Additionally, Goodlatte could have you think that Internet gambling is more addictive than casino gambling. Sen. Kyl has gone so far as to call online gambling “the crack cocaine of gambling”, attributing the quote for some un-named researcher. To the contrary, researchers show that gambling on the Internet is no further addictive than gambling in a casino. As a matter of fact, electronic gambling machines, present in casinos and race tracks all around the country are far more addictive than online gambling.

In research by N. Dowling, D. Smith and T. Thomas at the School of Health Sciences, RMIT University, Bundoora, Australia “There is a general view that electronic gaming is the absolute most ‘addictive’ kind of gambling, in that it contributes more to causing problem gambling than every other gambling activity. As a result, electronic gaming machines have already been referred to as the ‘crack-cocaine’ of gambling” ;.

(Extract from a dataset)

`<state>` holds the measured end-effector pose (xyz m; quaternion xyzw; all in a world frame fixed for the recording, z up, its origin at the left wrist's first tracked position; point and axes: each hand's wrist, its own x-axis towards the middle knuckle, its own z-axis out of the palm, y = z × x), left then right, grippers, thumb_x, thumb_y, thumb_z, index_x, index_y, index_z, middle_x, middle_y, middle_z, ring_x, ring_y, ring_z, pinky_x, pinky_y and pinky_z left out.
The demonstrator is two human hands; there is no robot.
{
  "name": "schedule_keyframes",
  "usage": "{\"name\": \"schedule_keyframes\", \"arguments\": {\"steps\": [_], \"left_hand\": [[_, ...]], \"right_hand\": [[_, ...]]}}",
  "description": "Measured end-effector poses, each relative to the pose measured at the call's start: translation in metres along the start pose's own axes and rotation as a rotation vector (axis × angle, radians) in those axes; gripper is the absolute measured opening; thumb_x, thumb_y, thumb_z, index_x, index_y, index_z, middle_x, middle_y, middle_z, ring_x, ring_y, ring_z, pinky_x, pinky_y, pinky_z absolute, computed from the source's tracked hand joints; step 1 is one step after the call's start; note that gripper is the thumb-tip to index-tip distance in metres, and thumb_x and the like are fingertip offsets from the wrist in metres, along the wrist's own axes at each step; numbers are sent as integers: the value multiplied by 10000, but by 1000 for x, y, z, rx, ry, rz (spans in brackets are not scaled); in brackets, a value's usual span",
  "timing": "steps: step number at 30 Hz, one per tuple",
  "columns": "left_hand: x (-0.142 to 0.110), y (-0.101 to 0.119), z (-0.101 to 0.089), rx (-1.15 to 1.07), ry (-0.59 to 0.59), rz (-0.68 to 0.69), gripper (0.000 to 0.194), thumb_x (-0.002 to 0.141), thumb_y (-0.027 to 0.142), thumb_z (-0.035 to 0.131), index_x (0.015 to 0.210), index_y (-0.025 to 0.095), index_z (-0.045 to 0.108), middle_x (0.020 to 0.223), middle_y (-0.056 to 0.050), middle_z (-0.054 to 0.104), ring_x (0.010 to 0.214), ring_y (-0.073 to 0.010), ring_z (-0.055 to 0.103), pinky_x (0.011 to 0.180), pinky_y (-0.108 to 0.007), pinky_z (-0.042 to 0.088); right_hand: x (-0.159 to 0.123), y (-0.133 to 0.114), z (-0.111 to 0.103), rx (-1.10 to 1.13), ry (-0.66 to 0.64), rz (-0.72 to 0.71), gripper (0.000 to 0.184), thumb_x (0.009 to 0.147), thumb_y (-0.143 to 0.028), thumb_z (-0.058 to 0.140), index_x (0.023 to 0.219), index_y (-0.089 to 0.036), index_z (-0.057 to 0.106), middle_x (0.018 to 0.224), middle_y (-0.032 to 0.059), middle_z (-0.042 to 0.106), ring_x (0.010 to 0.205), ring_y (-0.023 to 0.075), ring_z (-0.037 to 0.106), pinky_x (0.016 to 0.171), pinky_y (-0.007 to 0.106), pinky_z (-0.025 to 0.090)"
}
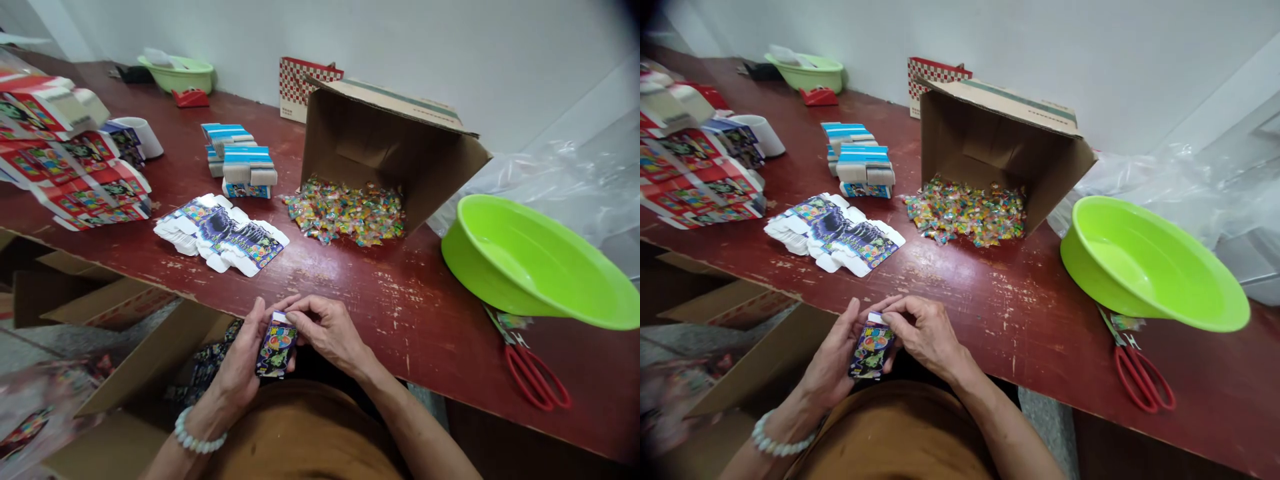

As to Sen. Kyls claim about “crack cocaine” include “Cultural busybodies have long known that in post this-is-your-brain-on-drugs America, the simplest way to win attention for a pet cause would be to compare it for some scourge that already scares the bejesus out of America” ;.And “Throughout the 1980s and ’90s, it was only a little different. Then, a troubling new trend wasn’t officially on the general public radar until someone dubbed it “the new crack cocaine.” And “On his Vice Squad weblog, University of Chicago Professor Jim Leitzel notes that a Google search finds experts declaring slot machines (The New York Times Magazine), video slots (the Canadian Press) and casinos (Madison Capital Times) the “crack cocaine of gambling,” respectively. Leitzel’s search also unearthed that spam email is “the crack cocaine of advertising” (Sarasota, Fla. Herald Tribune), and that cybersex is a type of sexual “spirtual crack cocaine” (Focus on the Family)” ;.

As we could see, calling something the “crack cocaine” has turned into a meaningless metaphor, showing only that the individual making the statement feels it’s important. But then we knew that Rep. Goodlatte, Rep. Leach and Sen. Kyl felt that the matter was important or they wouldn’t have brought the proposed legislation forward.